Logon rights

  • Article

Applies To: Windows Server 2003, Windows Server 2003 R2, Windows Server 2003 with SP1, Windows Server 2003 with SP2

Logon rights

The following table lists and describes logon rights.

Logon Right Description

Access this computer from a network

This user right determines which users and groups are allowed to connect to the computer over the network. Terminal Services are not affected by this user right.

Default:

  • On workstations and servers:

    • Administrators

    • Backup Operators

    • Power Users

    • Users

    • Everyone

  • On domain controllers:

    • Administrators

    • Authenticated Users

    • Everyone

Allow log on locally

This logon right determines which users can interactively log on to this computer. Logons initiated by pressing CTRL+ALT+DEL on the attached keyboard requires the user to have this logon right. Additionally this logon right may be required by some service or administrative applications that can log on users. If you define this policy for a user or group, you must also give the Administrators group this right.

Default:

  • On workstations and servers: Administrators, Backup Operators, Power Users, Users, and Guest.

  • On domain controllers: Account Operators, Administrators, Backup Operators, Print Operators, and Server Operators.

Allow log on through Terminal Services

This security setting determines which users or groups have permission to log on as a Terminal Services client.

Default:

  • On workstation and servers: Administrators, Remote Desktop Users.

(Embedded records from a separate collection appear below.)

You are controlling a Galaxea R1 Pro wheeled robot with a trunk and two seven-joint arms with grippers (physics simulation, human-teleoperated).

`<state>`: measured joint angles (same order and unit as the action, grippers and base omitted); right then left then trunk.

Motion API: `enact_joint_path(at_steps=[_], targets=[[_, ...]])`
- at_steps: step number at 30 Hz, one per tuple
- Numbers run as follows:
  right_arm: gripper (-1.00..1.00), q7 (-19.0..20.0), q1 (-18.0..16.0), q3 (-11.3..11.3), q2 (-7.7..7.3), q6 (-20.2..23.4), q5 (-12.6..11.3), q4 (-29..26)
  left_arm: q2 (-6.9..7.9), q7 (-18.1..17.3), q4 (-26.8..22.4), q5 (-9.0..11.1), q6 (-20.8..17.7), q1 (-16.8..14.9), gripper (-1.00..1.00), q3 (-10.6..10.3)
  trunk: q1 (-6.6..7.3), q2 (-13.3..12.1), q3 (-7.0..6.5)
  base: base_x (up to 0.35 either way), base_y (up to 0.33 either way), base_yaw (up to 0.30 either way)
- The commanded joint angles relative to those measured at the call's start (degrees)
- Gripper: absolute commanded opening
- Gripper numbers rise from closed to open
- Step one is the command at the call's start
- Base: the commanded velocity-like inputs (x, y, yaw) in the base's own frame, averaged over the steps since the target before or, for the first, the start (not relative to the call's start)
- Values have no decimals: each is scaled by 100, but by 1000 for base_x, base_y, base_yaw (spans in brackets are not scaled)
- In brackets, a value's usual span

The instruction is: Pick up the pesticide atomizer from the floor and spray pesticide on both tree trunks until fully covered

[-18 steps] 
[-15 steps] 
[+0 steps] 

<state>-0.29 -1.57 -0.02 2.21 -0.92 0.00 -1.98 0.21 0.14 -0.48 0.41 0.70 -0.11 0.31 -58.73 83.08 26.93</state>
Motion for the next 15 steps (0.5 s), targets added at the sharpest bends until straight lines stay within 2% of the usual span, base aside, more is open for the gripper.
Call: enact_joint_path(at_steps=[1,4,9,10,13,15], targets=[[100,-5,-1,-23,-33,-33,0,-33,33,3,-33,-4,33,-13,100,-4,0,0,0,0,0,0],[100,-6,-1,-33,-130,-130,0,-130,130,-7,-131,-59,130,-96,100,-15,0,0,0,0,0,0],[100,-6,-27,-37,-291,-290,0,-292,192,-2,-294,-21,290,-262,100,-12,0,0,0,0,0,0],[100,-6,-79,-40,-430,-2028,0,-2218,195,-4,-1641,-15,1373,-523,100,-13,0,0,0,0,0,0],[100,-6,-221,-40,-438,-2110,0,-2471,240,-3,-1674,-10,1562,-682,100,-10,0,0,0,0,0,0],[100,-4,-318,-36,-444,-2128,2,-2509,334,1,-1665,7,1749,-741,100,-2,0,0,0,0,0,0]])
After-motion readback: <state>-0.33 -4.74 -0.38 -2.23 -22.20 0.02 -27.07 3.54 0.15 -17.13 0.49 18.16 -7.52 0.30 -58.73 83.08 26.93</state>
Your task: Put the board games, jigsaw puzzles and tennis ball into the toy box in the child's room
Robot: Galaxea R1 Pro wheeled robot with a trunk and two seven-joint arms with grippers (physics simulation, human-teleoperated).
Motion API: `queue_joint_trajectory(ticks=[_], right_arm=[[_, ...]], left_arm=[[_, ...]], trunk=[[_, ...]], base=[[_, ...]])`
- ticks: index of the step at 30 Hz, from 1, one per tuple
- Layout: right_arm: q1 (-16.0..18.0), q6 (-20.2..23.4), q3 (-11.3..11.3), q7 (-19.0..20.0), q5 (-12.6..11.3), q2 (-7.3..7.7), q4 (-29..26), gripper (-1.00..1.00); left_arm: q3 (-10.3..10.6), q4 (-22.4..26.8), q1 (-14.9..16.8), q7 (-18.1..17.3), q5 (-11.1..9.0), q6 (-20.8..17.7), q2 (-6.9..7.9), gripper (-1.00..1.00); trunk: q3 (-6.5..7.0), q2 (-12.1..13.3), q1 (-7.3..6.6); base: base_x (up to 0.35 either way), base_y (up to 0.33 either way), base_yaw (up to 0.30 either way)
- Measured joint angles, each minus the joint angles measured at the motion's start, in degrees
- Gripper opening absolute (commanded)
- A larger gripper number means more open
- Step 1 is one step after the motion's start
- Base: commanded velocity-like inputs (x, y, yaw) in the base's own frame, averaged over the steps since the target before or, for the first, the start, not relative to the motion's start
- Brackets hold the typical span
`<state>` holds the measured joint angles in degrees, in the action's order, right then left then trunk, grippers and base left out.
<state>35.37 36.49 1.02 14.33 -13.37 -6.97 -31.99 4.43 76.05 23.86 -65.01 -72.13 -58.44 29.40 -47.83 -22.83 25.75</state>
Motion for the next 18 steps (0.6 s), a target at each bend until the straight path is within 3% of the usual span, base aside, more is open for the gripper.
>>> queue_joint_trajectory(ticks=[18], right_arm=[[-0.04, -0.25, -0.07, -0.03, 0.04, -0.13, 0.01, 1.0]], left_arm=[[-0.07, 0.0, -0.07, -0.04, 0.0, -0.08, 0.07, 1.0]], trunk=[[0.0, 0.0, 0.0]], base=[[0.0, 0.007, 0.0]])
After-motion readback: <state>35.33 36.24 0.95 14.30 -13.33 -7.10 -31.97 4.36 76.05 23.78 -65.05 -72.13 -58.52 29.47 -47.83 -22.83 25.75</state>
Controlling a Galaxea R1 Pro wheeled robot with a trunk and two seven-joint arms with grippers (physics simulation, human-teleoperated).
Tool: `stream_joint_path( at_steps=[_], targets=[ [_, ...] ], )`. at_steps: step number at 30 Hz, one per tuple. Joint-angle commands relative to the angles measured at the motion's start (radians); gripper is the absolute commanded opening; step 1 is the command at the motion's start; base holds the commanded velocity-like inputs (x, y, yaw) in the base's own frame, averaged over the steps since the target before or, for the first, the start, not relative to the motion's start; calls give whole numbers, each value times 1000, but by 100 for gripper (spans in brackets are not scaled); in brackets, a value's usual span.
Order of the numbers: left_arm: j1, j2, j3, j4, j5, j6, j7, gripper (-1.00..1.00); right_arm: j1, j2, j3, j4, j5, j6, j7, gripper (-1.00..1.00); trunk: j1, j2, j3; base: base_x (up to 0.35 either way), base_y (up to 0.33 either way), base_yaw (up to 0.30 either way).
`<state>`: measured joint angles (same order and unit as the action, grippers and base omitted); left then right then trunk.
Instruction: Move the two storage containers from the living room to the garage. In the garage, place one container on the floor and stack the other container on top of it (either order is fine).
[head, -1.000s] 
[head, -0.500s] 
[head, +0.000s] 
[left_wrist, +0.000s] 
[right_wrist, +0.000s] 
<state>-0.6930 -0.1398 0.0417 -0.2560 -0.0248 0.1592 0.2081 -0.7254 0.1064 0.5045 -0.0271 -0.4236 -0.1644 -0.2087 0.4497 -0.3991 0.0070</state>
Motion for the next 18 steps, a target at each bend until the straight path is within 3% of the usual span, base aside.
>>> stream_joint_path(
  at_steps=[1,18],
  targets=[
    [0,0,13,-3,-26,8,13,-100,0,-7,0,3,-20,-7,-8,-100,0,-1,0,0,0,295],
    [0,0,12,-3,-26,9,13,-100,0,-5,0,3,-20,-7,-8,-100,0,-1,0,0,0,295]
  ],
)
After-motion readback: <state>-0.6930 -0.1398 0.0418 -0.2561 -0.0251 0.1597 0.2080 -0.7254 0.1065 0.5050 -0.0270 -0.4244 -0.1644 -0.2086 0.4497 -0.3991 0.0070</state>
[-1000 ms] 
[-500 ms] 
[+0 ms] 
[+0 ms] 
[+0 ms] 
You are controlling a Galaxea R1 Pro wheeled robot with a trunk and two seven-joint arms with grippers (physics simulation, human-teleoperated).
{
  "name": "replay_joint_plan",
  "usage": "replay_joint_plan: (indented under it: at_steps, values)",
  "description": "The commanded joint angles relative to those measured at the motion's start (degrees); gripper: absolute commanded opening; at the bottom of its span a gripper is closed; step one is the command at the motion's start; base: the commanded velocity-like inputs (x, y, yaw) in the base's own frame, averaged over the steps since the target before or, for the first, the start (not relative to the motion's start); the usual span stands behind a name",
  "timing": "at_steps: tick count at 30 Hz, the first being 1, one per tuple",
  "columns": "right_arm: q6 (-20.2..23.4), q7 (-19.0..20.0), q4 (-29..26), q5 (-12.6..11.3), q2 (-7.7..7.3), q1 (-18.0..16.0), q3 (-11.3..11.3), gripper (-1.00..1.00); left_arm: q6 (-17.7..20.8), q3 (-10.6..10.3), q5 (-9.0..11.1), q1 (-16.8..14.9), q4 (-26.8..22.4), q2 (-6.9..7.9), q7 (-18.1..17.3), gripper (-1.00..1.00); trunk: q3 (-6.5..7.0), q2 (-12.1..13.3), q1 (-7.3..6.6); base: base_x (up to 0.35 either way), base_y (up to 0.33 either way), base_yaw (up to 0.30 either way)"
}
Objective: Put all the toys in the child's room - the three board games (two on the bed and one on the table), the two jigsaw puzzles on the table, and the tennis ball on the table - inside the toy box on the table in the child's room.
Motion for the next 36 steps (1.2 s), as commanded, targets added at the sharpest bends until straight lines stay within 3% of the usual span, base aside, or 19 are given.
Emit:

  • On domain controllers: Administrators.

Deny access to this computer from network

This security setting determines which users are prevented from accessing a computer over the network. This policy setting supersedes the Access this computer from the network policy setting if a user account is subject to both policies.

Default: No one.

Deny log on as a batch job

This security setting determines which accounts are prevented from being able to log on as a batch job. This policy setting supersedes the Log on as a batch job policy setting if a user account is subject to both policies.

Default: None.

Deny logon as a service

This security setting determines which service accounts are prevented from registering a process as a service. This policy setting supersedes the Log on as a service policy setting if an account is subject to both policies.

Note

  • This security setting does not apply to the System, Local Service, or Network Service accounts.

Default: None.

Deny log on locally

This security setting determines which users are prevented from logging on at the computer. This policy setting supersedes the Allow log on locally policy setting if an account is subject to both policies.

Important

  • If you apply this security policy to the Everyone group, no one will be able to log on locally.

Default: None.

Deny log on through Terminal Services

This security setting determines which users and groups are prohibited from logging on as a Terminal Services client.

Default: None.

Log on as a batch job

This security setting allows a user to be logged on by means of a batch-queue facility.

For example, when a user submits a job by means of the task scheduler, the task scheduler logs that user on as a batch user rather than as an interactive user.

Note

  • In Windows 2000 Server, Windows 2000 Professional, Windows Server 2003 and Windows XP Professional, the Task Scheduler automatically grants this right as necessary.

Default: Local System.

Log on as a service

This security setting determines which service accounts can register a process as a service.

Default: None.

For more information, see Privileges and Security Configuration Manager tools.

Note

  • The default settings listed above are for Windows XP Professional and the Windows Server 2003 family.